What you will do:
From the data, return each line holding the word "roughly".

Records:
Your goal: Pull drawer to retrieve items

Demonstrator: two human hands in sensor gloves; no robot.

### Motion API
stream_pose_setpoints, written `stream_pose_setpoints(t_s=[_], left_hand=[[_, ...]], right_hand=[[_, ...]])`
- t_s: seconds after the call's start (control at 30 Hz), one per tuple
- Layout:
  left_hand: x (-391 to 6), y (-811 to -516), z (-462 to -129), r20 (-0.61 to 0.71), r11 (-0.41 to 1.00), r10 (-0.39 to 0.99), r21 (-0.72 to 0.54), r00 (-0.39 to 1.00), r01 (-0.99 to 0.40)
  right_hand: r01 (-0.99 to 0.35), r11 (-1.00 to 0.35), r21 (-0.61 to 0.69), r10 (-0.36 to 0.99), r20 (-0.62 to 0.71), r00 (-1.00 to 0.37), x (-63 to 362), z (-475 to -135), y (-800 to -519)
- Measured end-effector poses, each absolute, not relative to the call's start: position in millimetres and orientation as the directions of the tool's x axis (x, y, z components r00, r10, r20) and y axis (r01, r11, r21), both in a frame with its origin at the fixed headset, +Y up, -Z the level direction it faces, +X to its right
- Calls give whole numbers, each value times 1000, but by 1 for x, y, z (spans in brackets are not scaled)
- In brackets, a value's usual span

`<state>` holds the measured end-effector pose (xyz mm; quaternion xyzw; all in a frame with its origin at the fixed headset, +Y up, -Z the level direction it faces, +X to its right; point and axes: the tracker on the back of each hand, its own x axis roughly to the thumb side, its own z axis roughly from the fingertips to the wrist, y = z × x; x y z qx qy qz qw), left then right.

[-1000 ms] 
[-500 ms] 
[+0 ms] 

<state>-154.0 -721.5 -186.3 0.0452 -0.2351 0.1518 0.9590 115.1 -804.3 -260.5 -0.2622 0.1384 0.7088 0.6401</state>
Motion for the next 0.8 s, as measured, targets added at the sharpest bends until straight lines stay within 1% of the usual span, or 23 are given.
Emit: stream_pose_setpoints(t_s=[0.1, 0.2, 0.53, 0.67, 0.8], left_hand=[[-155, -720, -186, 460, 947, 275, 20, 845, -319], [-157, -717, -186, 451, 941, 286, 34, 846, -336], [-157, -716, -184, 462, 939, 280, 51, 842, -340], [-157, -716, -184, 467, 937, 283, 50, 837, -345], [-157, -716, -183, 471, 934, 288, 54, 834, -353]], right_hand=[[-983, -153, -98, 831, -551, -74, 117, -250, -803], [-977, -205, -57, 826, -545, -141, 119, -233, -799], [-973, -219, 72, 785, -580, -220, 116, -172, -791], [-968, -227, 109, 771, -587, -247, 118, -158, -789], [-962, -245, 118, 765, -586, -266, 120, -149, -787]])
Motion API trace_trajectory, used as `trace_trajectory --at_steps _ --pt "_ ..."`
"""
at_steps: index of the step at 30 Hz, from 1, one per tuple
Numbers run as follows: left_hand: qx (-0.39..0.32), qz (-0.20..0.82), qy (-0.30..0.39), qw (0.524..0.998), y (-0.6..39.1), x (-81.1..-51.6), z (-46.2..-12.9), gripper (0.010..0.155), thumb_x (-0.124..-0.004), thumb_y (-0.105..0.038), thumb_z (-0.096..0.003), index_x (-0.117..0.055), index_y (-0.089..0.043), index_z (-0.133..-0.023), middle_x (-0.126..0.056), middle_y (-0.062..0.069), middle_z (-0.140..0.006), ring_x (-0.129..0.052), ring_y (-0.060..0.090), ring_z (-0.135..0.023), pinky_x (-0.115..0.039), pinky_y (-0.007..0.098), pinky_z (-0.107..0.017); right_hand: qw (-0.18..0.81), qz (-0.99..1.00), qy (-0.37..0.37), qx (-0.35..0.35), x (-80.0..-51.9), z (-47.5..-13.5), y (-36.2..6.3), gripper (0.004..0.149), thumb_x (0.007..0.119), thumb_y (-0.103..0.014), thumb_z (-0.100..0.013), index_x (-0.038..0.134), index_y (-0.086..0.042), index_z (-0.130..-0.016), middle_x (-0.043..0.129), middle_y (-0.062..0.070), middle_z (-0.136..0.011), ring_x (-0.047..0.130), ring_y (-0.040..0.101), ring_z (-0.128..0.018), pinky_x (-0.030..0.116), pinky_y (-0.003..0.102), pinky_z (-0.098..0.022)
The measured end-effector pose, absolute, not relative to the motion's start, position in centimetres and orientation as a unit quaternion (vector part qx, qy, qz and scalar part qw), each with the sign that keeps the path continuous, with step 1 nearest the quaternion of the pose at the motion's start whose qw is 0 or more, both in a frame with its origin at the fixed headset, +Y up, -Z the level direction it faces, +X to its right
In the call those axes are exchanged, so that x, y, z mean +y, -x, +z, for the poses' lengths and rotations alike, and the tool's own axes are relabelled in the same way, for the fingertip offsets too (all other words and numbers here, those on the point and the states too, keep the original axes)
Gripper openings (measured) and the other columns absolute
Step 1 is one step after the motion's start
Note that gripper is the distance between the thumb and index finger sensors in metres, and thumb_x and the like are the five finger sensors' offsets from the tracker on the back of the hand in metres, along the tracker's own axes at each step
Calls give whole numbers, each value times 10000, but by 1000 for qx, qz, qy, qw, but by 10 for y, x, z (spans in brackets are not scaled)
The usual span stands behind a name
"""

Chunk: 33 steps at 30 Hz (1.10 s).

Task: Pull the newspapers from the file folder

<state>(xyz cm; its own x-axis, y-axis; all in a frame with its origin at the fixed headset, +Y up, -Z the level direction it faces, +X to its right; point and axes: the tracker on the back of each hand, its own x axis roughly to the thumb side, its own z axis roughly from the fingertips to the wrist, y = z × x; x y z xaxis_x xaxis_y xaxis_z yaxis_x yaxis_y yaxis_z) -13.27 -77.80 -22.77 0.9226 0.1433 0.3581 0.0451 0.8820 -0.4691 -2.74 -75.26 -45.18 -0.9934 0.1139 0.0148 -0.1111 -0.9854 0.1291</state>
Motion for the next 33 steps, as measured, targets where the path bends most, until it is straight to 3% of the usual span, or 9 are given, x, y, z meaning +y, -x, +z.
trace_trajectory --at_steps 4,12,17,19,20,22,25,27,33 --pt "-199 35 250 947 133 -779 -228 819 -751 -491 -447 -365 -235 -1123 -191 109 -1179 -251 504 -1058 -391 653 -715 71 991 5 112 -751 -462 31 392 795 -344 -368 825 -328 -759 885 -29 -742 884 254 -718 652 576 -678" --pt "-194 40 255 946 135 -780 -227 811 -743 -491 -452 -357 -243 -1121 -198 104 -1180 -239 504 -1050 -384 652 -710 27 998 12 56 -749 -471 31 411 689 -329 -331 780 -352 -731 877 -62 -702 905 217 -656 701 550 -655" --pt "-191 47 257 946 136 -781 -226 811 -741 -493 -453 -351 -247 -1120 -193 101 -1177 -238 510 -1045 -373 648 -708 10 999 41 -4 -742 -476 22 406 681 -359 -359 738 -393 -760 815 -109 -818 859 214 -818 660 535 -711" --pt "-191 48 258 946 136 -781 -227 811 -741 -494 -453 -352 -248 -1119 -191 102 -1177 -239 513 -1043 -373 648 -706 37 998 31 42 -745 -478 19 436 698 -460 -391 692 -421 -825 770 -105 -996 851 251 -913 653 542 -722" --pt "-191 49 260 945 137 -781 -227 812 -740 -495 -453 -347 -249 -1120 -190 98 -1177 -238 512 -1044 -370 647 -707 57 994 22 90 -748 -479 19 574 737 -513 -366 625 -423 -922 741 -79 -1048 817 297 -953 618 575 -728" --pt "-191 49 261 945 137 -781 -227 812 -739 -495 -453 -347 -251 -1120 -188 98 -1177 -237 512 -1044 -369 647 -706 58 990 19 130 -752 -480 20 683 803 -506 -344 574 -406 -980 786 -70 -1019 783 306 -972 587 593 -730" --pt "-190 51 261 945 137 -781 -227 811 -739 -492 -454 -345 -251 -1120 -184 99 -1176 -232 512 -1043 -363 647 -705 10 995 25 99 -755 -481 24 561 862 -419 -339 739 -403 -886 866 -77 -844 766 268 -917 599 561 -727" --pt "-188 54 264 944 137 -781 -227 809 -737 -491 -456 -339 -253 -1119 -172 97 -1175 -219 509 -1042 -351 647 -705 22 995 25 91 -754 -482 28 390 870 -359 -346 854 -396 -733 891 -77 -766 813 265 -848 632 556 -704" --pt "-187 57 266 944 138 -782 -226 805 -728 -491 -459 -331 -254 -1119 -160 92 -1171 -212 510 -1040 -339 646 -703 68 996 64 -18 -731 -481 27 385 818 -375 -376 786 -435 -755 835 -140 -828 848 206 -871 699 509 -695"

Reply:
`<state>` holds the measured end-effector pose (xyz mm; quaternion xyzw; all in a frame with its origin at the fixed headset, +Y up, -Z the level direction it faces, +X to its right; point and axes: the tracker on the back of each hand, its own x axis roughly to the thumb side, its own z axis roughly from the fingertips to the wrist, y = z × x; x y z qx qy qz qw), left then right.
<state>(xyz cm; its own x-axis, y-axis; all in a frame with its origin at the fixed headset, +Y up, -Z the level direction it faces, +X to its right; point and axes: the tracker on the back of each hand, its own x axis roughly to the thumb side, its own z axis roughly from the fingertips to the wrist, y = z × x; x y z xaxis_x xaxis_y xaxis_z yaxis_x yaxis_y yaxis_z) -13.27 -77.80 -22.77 0.9226 0.1433 0.3581 0.0451 0.8820 -0.4691 -2.74 -75.26 -45.18 -0.9934 0.1139 0.0148 -0.1111 -0.9854 0.1291</state>

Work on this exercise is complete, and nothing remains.